(REQUIRED WORK)
Whichever lines include the word "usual", copy them as they appear in the data.

= = = =

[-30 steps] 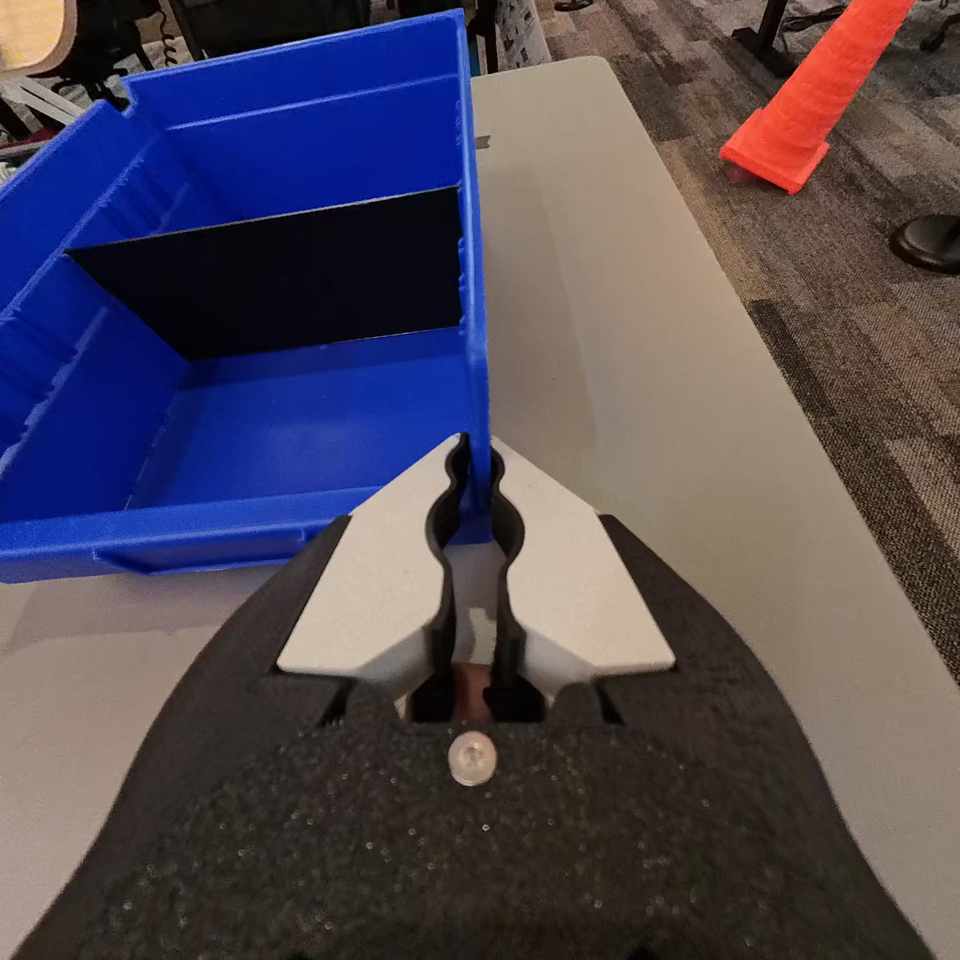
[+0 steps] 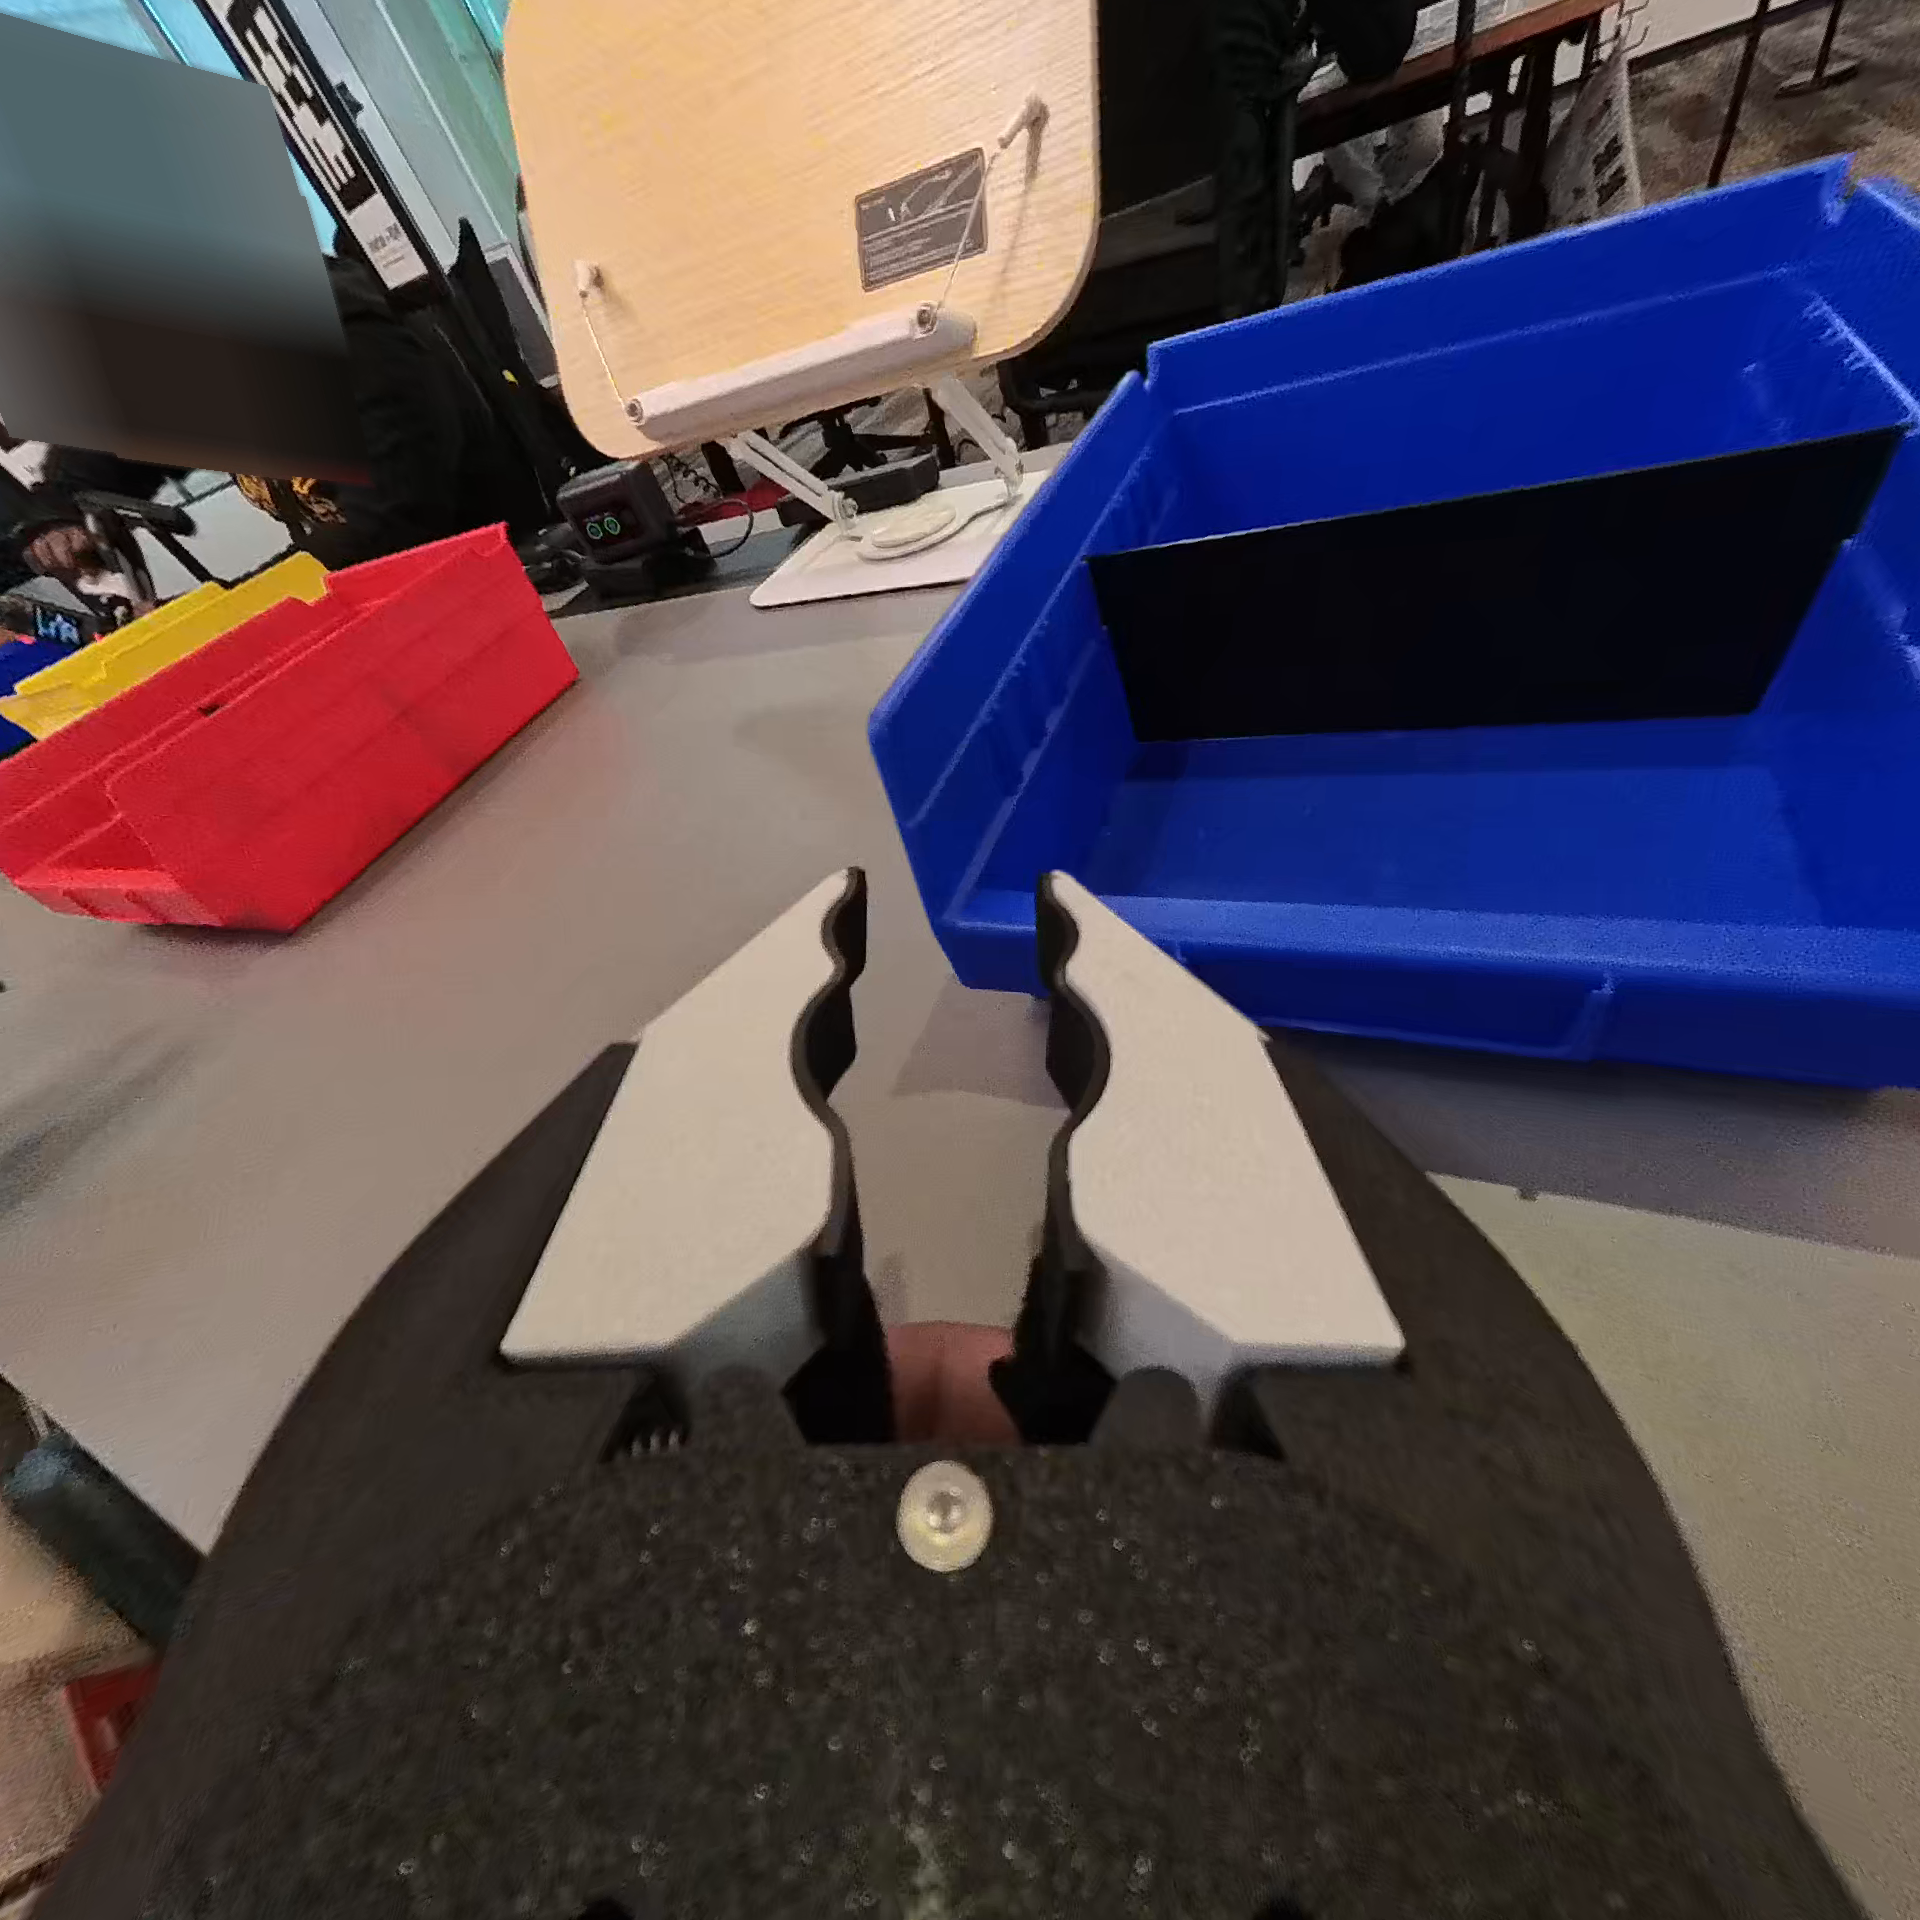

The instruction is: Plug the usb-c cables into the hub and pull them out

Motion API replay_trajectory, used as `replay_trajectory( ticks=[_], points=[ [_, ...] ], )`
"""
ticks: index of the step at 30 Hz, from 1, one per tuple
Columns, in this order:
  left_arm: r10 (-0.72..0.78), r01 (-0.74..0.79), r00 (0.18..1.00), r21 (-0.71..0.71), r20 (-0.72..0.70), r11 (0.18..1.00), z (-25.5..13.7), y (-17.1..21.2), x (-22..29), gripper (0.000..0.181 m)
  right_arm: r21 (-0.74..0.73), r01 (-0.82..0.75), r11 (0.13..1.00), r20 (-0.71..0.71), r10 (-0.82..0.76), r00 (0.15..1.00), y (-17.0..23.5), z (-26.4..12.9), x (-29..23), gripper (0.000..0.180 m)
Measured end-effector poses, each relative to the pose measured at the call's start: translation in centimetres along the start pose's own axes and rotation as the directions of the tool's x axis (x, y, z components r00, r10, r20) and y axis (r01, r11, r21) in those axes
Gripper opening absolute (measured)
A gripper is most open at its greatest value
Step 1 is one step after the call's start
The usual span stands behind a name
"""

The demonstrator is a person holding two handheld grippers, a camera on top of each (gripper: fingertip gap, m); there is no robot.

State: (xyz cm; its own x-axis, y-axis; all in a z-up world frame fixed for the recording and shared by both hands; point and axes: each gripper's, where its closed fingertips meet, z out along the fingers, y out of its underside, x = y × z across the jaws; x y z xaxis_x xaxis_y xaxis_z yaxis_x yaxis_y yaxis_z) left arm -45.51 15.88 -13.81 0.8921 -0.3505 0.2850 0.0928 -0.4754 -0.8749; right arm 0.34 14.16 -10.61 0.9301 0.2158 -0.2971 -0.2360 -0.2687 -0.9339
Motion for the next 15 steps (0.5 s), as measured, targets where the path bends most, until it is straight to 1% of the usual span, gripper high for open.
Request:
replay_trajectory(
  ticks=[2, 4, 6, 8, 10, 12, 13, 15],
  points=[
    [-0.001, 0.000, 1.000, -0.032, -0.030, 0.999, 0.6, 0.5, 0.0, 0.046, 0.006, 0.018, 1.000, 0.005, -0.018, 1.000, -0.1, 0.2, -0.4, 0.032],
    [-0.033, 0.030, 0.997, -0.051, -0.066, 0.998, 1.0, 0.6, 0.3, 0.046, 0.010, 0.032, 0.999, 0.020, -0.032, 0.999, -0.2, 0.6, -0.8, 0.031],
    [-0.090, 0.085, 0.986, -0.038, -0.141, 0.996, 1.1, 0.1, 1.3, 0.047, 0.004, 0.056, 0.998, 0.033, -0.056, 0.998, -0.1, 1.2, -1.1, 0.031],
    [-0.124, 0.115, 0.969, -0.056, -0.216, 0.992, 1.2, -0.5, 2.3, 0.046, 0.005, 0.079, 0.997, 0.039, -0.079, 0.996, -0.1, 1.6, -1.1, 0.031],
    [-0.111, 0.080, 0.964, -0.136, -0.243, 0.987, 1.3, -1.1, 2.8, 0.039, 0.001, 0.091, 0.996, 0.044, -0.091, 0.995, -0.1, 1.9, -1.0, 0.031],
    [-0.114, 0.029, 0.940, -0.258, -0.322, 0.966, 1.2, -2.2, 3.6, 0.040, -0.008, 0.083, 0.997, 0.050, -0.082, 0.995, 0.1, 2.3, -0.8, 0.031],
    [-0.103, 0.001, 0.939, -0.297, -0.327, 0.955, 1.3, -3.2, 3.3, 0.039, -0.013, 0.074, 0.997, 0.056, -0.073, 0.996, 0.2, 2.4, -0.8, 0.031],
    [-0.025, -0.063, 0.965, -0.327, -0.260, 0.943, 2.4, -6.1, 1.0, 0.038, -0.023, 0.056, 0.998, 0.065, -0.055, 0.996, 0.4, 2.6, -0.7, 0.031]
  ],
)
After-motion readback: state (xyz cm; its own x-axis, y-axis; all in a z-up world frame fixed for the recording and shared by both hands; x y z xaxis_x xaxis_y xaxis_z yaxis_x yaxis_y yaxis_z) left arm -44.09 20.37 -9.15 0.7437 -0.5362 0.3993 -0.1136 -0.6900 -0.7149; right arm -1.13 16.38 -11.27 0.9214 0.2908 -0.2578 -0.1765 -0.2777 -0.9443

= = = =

(RESPONSE)
The usual span stands behind a name
Motion for the next 15 steps (0.5 s), as measured, targets where the path bends most, until it is straight to 1% of the usual span, gripper high for open.

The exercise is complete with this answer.